Tumor-agnostic therapies may also prove useful for treating CUP, although more research is needed. Significant numbers of patients with different types of CUP have been found to have high TMB, including 7.6% of patients with adenocarcinoma of unknown primary, 10.8% of those with carcinoma of unknown primary, and 20.6% of patients with squamous cell carcinoma of unknown primary.16 Investigators are studying high TMB as a possible predictor of positive response to immunotherapy in some cancers.

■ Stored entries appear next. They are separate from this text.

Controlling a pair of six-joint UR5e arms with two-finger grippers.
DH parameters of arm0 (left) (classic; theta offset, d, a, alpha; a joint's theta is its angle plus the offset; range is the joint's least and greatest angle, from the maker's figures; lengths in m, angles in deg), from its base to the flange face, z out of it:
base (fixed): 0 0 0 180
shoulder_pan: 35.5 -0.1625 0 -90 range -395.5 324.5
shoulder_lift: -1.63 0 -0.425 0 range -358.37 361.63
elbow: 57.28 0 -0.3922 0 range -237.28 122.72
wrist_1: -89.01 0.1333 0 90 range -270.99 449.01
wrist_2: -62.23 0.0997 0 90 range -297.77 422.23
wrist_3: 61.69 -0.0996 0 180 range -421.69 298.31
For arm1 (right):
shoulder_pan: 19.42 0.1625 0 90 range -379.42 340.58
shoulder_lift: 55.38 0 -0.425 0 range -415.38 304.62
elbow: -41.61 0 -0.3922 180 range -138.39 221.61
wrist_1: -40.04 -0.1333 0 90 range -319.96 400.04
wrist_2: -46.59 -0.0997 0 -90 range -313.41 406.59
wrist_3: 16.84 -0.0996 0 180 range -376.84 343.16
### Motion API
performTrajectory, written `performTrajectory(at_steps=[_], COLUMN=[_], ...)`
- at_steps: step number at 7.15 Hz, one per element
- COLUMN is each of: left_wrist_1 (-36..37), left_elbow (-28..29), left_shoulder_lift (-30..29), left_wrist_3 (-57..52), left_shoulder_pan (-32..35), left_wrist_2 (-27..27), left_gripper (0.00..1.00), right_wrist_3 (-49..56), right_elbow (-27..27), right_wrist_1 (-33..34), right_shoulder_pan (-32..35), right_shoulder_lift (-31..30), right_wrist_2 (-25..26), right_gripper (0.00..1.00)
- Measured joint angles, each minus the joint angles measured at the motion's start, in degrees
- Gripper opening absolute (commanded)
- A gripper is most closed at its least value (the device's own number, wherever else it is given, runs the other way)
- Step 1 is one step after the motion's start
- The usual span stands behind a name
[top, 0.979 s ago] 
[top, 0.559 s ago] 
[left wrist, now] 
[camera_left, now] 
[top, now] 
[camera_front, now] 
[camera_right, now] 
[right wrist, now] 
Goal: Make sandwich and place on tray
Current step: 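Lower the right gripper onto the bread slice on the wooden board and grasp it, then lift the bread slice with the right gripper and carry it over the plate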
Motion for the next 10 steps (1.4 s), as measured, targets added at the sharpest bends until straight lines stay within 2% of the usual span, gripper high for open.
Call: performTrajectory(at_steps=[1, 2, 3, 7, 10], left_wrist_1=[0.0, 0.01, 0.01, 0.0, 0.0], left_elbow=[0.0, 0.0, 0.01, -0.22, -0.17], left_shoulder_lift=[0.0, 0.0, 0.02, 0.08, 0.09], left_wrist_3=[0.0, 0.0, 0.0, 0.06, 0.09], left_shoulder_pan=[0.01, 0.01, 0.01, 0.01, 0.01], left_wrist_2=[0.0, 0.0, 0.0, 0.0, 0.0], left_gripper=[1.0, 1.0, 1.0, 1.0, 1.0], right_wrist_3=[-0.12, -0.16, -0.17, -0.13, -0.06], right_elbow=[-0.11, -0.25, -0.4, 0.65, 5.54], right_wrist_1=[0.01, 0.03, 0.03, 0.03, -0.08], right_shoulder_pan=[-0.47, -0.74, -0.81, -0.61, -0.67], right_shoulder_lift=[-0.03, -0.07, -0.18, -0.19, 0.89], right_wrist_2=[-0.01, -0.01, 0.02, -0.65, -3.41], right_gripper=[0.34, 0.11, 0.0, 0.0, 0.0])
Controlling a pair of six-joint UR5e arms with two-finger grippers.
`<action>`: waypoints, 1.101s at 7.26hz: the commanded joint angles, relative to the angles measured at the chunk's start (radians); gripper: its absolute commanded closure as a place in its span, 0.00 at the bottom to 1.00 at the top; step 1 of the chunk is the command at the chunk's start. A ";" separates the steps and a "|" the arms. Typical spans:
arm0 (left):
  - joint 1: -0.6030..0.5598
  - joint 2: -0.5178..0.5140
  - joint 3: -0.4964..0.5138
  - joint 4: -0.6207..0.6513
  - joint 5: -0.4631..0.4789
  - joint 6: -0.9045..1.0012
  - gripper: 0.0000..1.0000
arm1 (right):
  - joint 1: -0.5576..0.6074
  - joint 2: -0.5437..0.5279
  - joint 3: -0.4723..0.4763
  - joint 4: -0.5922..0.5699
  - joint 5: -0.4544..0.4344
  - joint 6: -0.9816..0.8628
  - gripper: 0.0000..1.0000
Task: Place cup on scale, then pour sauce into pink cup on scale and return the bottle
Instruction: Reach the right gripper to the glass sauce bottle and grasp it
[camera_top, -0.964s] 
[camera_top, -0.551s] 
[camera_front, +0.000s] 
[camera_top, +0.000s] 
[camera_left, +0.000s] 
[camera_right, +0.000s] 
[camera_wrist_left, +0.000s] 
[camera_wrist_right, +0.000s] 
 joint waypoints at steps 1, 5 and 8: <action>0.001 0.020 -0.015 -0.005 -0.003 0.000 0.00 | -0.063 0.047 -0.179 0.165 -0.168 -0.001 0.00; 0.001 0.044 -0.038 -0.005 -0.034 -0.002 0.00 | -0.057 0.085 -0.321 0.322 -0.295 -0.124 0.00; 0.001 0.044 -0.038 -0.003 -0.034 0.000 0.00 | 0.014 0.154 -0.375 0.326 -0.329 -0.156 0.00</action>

A specimen review of tumors of unknown primary type using FoundationOne sequencing found a 2.4% rate of high microsatellite instability,17 which can be treated with the PD-1 inhibitor pembrolizumab (Keytruda) regardless of tumor type. Two British phase II trials are studying the efficacy of molecularly guided therapy for CUP. The CUPISCO trial is comparing targeted therapy or immunotherapy with chemotherapy and aims to enroll 790 patients (NCT03498521). The CUPem trial is testing pembrolizumab in CUP and intends to enroll 77 patients (NCT03752333).

Experts said that understanding which approaches work best for which patients will require accumulating much more data and conducting large randomized trials. Obstacles include the rarity of patients with CUP at individual clinics, which makes trial accrual difficult, and only moderate interest from pharmaceutical manufacturers who might fund research, they said. Raghav and Baker said nationwide, or international multicenter trials are needed, as are collaborative data collection efforts.

“We need large-scale studies to define the true subsets of CUP. For example, our group worked on defining a CDX2-positive, CK20-positive CUP subset, which we described as a bowel-profile subset. The treatment is a 5FU [fluorouracil]—based regimen,” said Raghav. “In a retrospective series we have shown the outcomes are actually pretty good, similar to what you would expect for colon or small-bowel cancers.

“We need to actually do studies that can establish whether that form of therapy is better than giving somebody empiric carboplatin/Taxol or gemcitabine/cisplatin. It’s important, especially in an era [when] treatments are improving and targeted treatments and immunotherapy are coming into the picture,” Raghav said. “We need to be able to do dedicated studies accounting for the heterogeneity that we find in CUP.”